Considering that the novels have existed since 1996 and the name only showed up after the HBO series started, it's safe to say that once GoT is taken off the air, "Khaleesi" will go back to sounding like a stripper of mysterious ethnicity who does weird things with snakes in public. (Which isn't too far from the source material, actually.)

There’s no greater gift you can give a child than a lifetime of having to explain her dumb name came from a TV show.


Saturday, August 3, 2013

10,­000,­000,­000,­000,­000,­000,­000,­000,­000,­000,­000,­000,­000,­000,­000,­000,­000,­000,­000,­000,­000,­000,­000,­000,­000,­000,­000,­000,­000,­000,­000,­000,­000

A googol is the large number 10^100; that is, the digit 1 followed by 100 zeroes:
10,­000,­000,­000,­000,­000,­000,­000,­000,­000,­000,­000,­000,­000,­000,­000,­000,­000,­000,­000,­000,­000,­000,­000,­000,­000,­000,­000,­000,­000,­000,­000,­000,­000.
The term was coined in 1938[1] by 9-year-old Milton Sirotta, nephew of American mathematician Edward Kasner. Kasner popularized the concept in his 1940 book Mathematics and the Imagination.
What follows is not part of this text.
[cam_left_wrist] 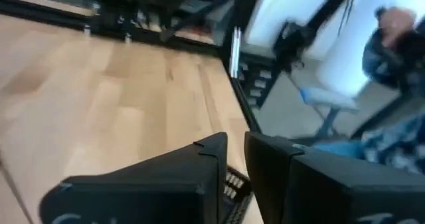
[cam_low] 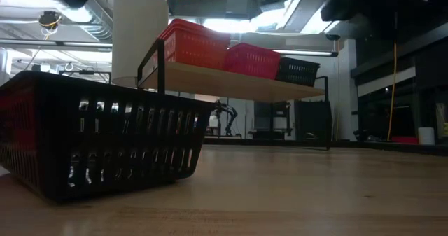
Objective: Stack baskets on shelf by color
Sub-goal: Move the baskets to the center of the table
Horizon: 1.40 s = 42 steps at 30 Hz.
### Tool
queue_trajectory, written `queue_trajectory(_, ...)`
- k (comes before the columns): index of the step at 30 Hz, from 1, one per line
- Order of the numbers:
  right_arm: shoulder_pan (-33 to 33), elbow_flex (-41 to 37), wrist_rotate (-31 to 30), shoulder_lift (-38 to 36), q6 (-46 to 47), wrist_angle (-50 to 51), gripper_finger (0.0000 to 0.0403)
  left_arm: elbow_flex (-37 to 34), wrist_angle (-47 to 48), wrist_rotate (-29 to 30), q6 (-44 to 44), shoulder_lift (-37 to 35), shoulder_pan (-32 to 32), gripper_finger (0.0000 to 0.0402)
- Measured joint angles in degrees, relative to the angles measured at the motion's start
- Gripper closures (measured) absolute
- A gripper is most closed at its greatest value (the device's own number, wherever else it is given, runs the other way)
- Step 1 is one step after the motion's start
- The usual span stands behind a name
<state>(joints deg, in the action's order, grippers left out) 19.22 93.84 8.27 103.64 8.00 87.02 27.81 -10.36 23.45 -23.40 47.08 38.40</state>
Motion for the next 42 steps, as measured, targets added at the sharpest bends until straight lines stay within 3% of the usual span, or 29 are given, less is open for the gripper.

A googol has no particular significance in mathematics, but is useful when comparing with other very large quantities such as the number of subatomic particles in the visible universe or the number of hypothetically possible chess games. Edward Kasner used it to illustrate the difference between an unimaginably large number and infinity, and in this role it is sometimes used in teaching mathematics.

A googol is approximately 70!

Friday, August 2, 2013

197

197 is the smallest prime that is the sum of seven consecutive primes:  

197 = 17 + 19 + 23 + 29 + 31 + 37 + 41.